ポーレットが馬車に乗るのに抵抗したが、「さっさと乗れ」と押し込んだ。あと少しだから諦めてくれ。
そして日が暮れる頃、宿泊予定の村に到着。二軒ある宿のうちの一軒に三部屋取り、ギルド職員、リョータたち、王女一行でそれぞれの部屋に入る。
なお、部屋に入るときに王女がなぜかリョータを睨んでいた。それこそ視線で人を殺せたらいいのにと言わんばかりの眼力で。
「王女に何かやったっけ?」
「特に何もしてないと思いますが」
エリスも心当たりはないようだ。
「午後の馬車の中での話なんですが」
「ん?あまり面白くない話なら聞かないぞ」
「面白いかどうかは置いといて聞いてください」
「何があった?」
「しきりに「リョータは」「リョータは」と聞かれたんですよ。これまでの色々を」
「へえ」
この国の王族の覚えも良くなったか……嫌すぎる。適当にアキュートボアの褒美をもらって「ハイさようなら」が理想なんだけど。
「何を聞いてきたんだ?」
「とりあえず歳」
「お、おう」
「エリス、私との関係」
「関係……」
「とある目的のために共に行動しているパーティですと言っておきましたよ」
「よくやった」
「そんなはずないでしょう、って否定されました。私、あの王女様からはとんでもない嘘つきだと思われてるみたいです」
日頃の行いだな。
「事実を事実として伝えているんだよな?」
「ええ」
「で?睨まれる心当たりは?」
「その……不潔だと」
「不潔?」
「エリスだけでなく私とも一緒の部屋に泊まるなんて、と」
「うーん」
それぞれの事情はあるものの、三、四人のパーティの場合に宿で同じ部屋を取るのは珍しいことではない。ほとんどの場合、一人あたりの宿代が一人部屋より二人部屋、二人部屋より三人部屋、と言った具合に安くなっていくから。
それにこうした村も含め、冒険者たちが利用するような宿では、部屋の数も少ない。そんなわけで中に布を吊って仕切に出来るようにしている宿も多く、実際ここもそんな感じ。
と言っても、リョータとエリスの場合、仕切があってもいつの間にかエリスがベッドに潜り込んでくるのであまり意味はないのだが。
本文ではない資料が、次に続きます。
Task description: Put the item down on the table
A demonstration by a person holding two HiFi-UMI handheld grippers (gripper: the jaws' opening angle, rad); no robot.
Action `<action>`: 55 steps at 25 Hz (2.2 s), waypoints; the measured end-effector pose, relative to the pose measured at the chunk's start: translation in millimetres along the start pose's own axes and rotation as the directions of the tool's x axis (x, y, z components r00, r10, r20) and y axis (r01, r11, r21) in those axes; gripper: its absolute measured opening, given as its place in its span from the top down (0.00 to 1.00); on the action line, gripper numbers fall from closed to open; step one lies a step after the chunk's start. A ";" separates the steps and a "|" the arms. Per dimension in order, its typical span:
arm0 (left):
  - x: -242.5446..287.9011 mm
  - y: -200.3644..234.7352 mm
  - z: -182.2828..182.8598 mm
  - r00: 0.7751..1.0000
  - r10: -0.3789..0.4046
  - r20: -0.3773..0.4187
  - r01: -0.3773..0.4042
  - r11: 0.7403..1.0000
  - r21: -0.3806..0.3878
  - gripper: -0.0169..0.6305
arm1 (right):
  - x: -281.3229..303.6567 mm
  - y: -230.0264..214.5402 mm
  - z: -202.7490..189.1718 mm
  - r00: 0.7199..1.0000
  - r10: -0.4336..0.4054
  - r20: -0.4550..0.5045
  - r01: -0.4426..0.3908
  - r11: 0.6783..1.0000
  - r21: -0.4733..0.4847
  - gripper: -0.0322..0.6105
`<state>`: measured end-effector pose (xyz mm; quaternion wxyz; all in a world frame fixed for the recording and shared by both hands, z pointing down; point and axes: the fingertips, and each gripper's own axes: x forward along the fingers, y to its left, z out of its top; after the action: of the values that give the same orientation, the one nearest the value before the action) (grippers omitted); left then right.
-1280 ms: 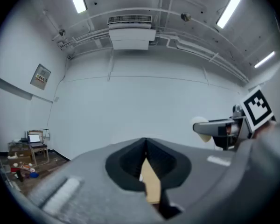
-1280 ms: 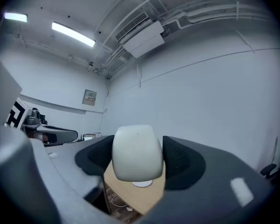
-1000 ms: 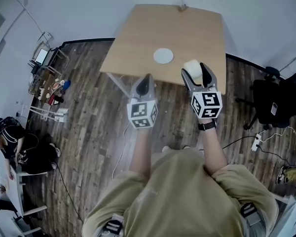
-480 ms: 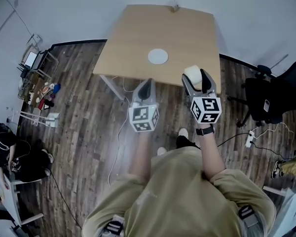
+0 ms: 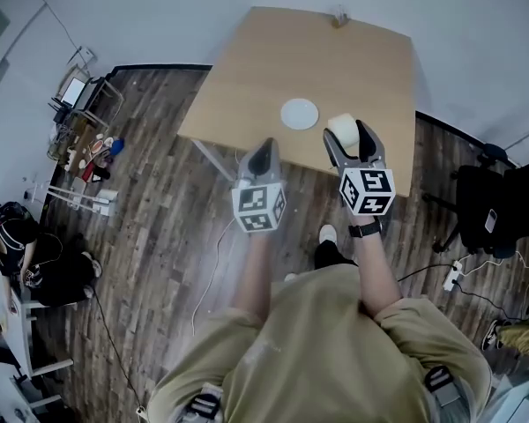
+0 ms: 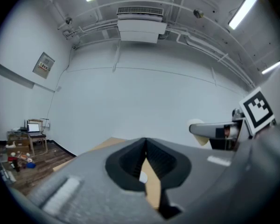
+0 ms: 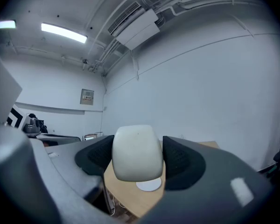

「ま、明日王都に着けば終わる話だな。王様に謁見するときに同席するかも知れないけど、何か話すと言うこともないだろうし」
「それは私もそう思います」
と言うことで、とポーレットがグッと両手を握りしめる。
「明日は私が御者「リョータ、明日も一緒に御者台で馬車の練習しようね」
「おう」
「私の意見?!」
「諦めてくれ」
明日いっぱいの辛抱だと諦めさせつつ、夕食のために階下に降りると、ギルド職員vs王女&侍女二人で険悪な空気になっていた。
「どうしても、なんですか?」
「だから、そう言ってるじゃないですか」
何を言い争っているのか、だいたい予想がつくと言うか、これ以上聞きたくないので、回れ右をする。一応手持ちに保存食が色々あるのでそれですませよう。
「お待ちなさい!」
ダメだった。
「あなた方の意見も聞く必要があります」
「ええ……」
「いいから早く!」
仕方ないので、現場へ向かおうとすると、エリスがチョイチョイと裾を引っ張る。
「食事がマズいって不満みたいです」
「了解……って、解決する方法がないな」
せいぜい「王女様、これが下々の者が普段口にしている物です」と言うくらいか?火に油になりそうだけど。
「ええと、何を答えれば良いのでしょうか?」
「食事についてです」
「食事……お口に合いませんでしたか?」
「そうではないわ!」
これが下々の、と続けようとしたところで遮られた。
「あなた方三人、曲がりなりにも冒険者でしょう?」
「ええ、そうですけど」
「そしてそちらの二人はギルド職員という立場ですが、五人揃って、私たちの護衛という立場なのでは?」
「そうですね」
破格の報酬を提示されているが、それはただの馬車代ではなく、護衛の代金も含まれている。そして、ややこしい経緯もそうだが、護衛対象である彼女の立場が王族だと言うことを除いても、護衛依頼として受けた以上、身辺を守ると言うことに否はない。だからわざわざエリスと二人で御者台にいたのだ。
エリスの五感の鋭さは今さら言うまでもないのだが、やはり馬車の中よりは外にいた方が異変に気付きやすい。そしてリョータの魔法なら、何者かが襲撃してきたとしても、馬車の中の者に襲撃があったことすら気付かせずに片付けることも可能。
索敵役と迎撃役を一番動かしやすいところに配置するという、当たり前のことをしているわけで、決してポーレットに馬車の中の居心地悪い空気を吸わせるための嫌がらせではない。